# The input
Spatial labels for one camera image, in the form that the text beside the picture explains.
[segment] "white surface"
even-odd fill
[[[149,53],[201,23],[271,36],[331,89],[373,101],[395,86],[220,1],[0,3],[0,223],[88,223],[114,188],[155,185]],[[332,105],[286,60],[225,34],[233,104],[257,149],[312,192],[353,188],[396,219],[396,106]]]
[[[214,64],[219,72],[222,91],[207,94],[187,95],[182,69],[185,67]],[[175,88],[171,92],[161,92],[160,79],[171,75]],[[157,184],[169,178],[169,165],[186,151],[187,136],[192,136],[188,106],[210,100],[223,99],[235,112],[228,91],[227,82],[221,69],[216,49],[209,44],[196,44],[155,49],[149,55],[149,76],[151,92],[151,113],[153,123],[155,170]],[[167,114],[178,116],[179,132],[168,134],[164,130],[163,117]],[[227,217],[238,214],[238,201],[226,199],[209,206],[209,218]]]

# Assigned task
Set down the whole listing again. Keep every word as it is.

# Solved problem
Spatial labels for one camera image, in the form that the text beside the picture explains.
[segment] "white surface"
even-odd fill
[[[149,53],[201,23],[271,36],[331,89],[373,101],[395,86],[220,1],[0,3],[0,223],[88,223],[114,188],[155,185]],[[332,105],[286,60],[225,34],[233,104],[257,149],[312,192],[353,188],[396,219],[396,106]]]
[[[214,64],[219,72],[222,91],[207,94],[187,95],[182,69],[185,67]],[[175,88],[171,92],[161,92],[160,79],[171,75]],[[157,184],[169,178],[169,165],[186,151],[187,136],[192,136],[188,106],[210,100],[223,99],[235,112],[228,91],[227,82],[221,69],[216,49],[209,44],[196,44],[155,49],[149,55],[149,76],[151,92],[151,113],[153,123],[155,170]],[[167,114],[178,116],[179,132],[168,134],[164,130],[163,117]],[[227,217],[238,214],[238,201],[226,199],[209,206],[209,218]]]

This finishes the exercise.